**YOUR ASSIGNMENT:** Your answer should be an exact copy of the listing.

**DATASET SECTION:**
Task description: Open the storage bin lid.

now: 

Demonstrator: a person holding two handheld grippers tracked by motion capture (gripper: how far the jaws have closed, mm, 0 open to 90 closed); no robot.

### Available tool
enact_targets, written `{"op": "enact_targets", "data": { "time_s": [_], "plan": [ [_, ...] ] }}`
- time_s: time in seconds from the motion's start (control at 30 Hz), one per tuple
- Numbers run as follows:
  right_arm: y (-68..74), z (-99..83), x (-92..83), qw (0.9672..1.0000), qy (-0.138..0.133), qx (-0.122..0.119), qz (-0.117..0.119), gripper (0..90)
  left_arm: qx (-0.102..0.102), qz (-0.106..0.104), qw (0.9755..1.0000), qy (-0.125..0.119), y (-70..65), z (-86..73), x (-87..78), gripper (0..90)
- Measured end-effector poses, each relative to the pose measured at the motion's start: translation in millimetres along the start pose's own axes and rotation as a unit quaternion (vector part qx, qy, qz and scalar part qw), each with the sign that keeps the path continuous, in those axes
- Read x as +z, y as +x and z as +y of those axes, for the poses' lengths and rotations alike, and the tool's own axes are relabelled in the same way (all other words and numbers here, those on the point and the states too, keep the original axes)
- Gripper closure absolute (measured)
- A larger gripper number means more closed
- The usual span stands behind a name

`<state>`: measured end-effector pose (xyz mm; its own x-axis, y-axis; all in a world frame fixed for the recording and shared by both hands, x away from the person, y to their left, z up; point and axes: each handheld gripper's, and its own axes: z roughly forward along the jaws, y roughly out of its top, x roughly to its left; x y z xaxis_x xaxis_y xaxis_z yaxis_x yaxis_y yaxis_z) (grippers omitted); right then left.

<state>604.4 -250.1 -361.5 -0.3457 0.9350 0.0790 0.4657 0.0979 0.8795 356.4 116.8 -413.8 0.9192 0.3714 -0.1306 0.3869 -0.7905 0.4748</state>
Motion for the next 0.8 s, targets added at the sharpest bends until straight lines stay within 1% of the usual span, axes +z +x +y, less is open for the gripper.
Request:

**SOLUTION:**
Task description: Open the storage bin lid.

now: 

Demonstrator: a person holding two handheld grippers tracked by motion capture (gripper: how far the jaws have closed, mm, 0 open to 90 closed); no robot.

### Available tool
enact_targets, written `{"op": "enact_targets", "data": { "time_s": [_], "plan": [ [_, ...] ] }}`
- time_s: time in seconds from the motion's start (control at 30 Hz), one per tuple
- Numbers run as follows:
  right_arm: y (-68..74), z (-99..83), x (-92..83), qw (0.9672..1.0000), qy (-0.138..0.133), qx (-0.122..0.119), qz (-0.117..0.119), gripper (0..90)
  left_arm: qx (-0.102..0.102), qz (-0.106..0.104), qw (0.9755..1.0000), qy (-0.125..0.119), y (-70..65), z (-86..73), x (-87..78), gripper (0..90)
- Measured end-effector poses, each relative to the pose measured at the motion's start: translation in millimetres along the start pose's own axes and rotation as a unit quaternion (vector part qx, qy, qz and scalar part qw), each with the sign that keeps the path continuous, in those axes
- Read x as +z, y as +x and z as +y of those axes, for the poses' lengths and rotations alike, and the tool's own axes are relabelled in the same way (all other words and numbers here, those on the point and the states too, keep the original axes)
- Gripper closure absolute (measured)
- A larger gripper number means more closed
- The usual span stands behind a name

`<state>`: measured end-effector pose (xyz mm; its own x-axis, y-axis; all in a world frame fixed for the recording and shared by both hands, x away from the person, y to their left, z up; point and axes: each handheld gripper's, and its own axes: z roughly forward along the jaws, y roughly out of its top, x roughly to its left; x y z xaxis_x xaxis_y xaxis_z yaxis_x yaxis_y yaxis_z) (grippers omitted); right then left.

<state>604.4 -250.1 -361.5 -0.3457 0.9350 0.0790 0.4657 0.0979 0.8795 356.4 116.8 -413.8 0.9192 0.3714 -0.1306 0.3869 -0.7905 0.4748</state>
Motion for the next 0.8 s, targets added at the sharpest bends until straight lines stay within 1% of the usual span, axes +z +x +y, less is open for the gripper.
Request:

Nothing remains to be added to the response.